- EXERCISE DETAILS
All the data beneath this line is to be reproduced exactly.

- DATA PROVIDED

^^^^

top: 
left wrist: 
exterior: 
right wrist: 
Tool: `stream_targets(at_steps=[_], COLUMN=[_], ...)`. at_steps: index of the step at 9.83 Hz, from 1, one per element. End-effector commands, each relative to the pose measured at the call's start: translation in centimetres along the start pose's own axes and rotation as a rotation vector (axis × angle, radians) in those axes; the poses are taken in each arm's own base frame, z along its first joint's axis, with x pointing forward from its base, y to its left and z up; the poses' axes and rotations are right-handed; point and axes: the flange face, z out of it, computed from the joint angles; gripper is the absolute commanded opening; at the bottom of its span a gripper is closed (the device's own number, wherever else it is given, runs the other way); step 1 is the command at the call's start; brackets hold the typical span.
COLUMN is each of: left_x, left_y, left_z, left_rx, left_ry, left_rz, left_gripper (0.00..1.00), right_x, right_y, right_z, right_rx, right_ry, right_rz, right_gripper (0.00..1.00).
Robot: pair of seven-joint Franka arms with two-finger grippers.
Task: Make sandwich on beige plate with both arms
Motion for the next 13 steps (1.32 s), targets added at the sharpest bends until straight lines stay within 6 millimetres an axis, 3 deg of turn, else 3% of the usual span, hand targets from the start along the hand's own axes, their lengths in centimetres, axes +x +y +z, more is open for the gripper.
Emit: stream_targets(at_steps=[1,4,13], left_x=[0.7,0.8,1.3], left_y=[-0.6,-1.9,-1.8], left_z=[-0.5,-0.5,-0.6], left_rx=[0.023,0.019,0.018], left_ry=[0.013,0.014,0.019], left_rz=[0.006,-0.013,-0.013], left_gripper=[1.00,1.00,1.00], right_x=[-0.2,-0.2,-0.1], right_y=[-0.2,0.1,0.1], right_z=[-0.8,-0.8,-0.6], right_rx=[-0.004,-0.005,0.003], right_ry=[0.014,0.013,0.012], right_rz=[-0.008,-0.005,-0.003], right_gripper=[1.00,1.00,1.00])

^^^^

- EXPECTED OUTPUT
top: 
left wrist: 
exterior: 
right wrist: 
Tool: `stream_targets(at_steps=[_], COLUMN=[_], ...)`. at_steps: index of the step at 9.83 Hz, from 1, one per element. End-effector commands, each relative to the pose measured at the call's start: translation in centimetres along the start pose's own axes and rotation as a rotation vector (axis × angle, radians) in those axes; the poses are taken in each arm's own base frame, z along its first joint's axis, with x pointing forward from its base, y to its left and z up; the poses' axes and rotations are right-handed; point and axes: the flange face, z out of it, computed from the joint angles; gripper is the absolute commanded opening; at the bottom of its span a gripper is closed (the device's own number, wherever else it is given, runs the other way); step 1 is the command at the call's start; brackets hold the typical span.
COLUMN is each of: left_x, left_y, left_z, left_rx, left_ry, left_rz, left_gripper (0.00..1.00), right_x, right_y, right_z, right_rx, right_ry, right_rz, right_gripper (0.00..1.00).
Robot: pair of seven-joint Franka arms with two-finger grippers.
Task: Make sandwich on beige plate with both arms
Motion for the next 13 steps (1.32 s), targets added at the sharpest bends until straight lines stay within 6 millimetres an axis, 3 deg of turn, else 3% of the usual span, hand targets from the start along the hand's own axes, their lengths in centimetres, axes +x +y +z, more is open for the gripper.
Emit: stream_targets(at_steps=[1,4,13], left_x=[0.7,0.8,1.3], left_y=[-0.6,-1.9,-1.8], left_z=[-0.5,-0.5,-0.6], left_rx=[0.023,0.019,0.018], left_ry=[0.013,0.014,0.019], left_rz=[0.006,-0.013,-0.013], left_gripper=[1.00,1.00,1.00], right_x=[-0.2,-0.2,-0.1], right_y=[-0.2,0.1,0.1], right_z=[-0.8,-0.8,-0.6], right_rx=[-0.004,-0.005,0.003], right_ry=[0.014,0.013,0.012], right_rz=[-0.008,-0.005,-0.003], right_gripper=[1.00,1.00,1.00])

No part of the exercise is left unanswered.